How do you secure communications in the Quantum age?
More than ever, communication has become a critical aspect of our daily lives. From the simplest of businesses relying on an online presence to prosper, to people making purchases at a supermarket, to friends and family communicating through social media, tremendous information transfer occurs every second. Protecting this ever-increasing amount of information, one of the most valuable resources in the world, is ever more critical and complex.
Public-key infrastructure is used to distribute keys that protect almost all data transferred over the internet. The cryptography that underpins the security of this infrastructure is based on mathematical problems that are, for all practical purposes, infeasible to solve, even with substantial computational capability and time. However, quantum computers threaten to make the current key distribution techniques obsolete. So better ways of keeping information secure are needed. Much of today’s encrypted data is vulnerable to intercept-now-decrypt-later attacks, potentially jeopardizing business and governmental secrets.
The laws of quantum physics allow for new communication technologies with enhanced security properties. Quantum key distribution (QKD), the most important current candidate approach, enables distant parties to produce secret keys by sharing quantum systems with specific properties. Unlike public key-based techniques, where security is derived from computational hardness conjectures, in QKD, the uncertainty principle – which limits access to only certain information about physical systems; and entanglement – a type of physical correlation that only exists in the quantum world, provide security even against an all-powerful (computationally) adversary.
Reliably sharing quantum systems over long distances is the most critical challenge in the current quantum communication technology landscape. Quantum systems, typically in the form of photons, are precisely manipulated in terms of polarization, phase, etc., before transmission through quantum communication channels consisting of optical fibers for short ranges, and free space satellites links for long distances. Devices like quantum repeaters, placed in between communicating parties, will play an essential role in developing long-range quantum channels.

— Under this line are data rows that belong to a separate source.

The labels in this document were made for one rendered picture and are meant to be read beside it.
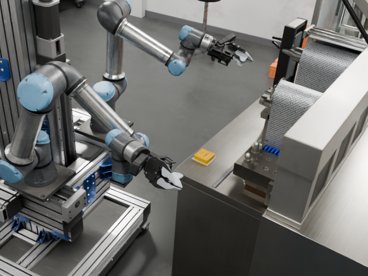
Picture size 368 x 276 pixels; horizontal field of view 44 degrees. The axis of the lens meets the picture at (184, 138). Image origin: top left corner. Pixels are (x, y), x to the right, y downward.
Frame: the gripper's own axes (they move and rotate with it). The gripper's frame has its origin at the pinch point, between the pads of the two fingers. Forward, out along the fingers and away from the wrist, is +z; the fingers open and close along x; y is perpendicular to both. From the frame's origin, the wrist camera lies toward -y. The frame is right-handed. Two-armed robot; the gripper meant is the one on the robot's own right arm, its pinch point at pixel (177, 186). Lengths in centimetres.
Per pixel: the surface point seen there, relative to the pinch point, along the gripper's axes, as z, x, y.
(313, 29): -18, -59, 81
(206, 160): -28, 9, 56
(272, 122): -9, -19, 63
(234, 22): -260, -43, 373
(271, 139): -8, -11, 66
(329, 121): 40, -41, -15
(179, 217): -30, 40, 55
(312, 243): 49, -16, -16

The integration of these technologies into existing network infrastructure has already begun. Moreover, research is being done towards quantum-based services beyond QKD, such as E-voting, secret sharing, digital signatures, and secure multiparty computation (a potent cryptographic tool that provides ways for multiple parties to perform joint computations on their private inputs, with a guarantee that their individual inputs stay hidden during the computation).
Every advance brings us closer to an interconnected world in which all our communications are protected through quantum-generated keys. Once we have access to such quantum internet, with the advances of traditional communication systems and the advent of the Internet of Things, we will live in a world where all people and their devices are constantly communicating among themselves securely. Ironically, this robust added layer of security is provided by the tiniest of particles, which is a beautiful thing to think about!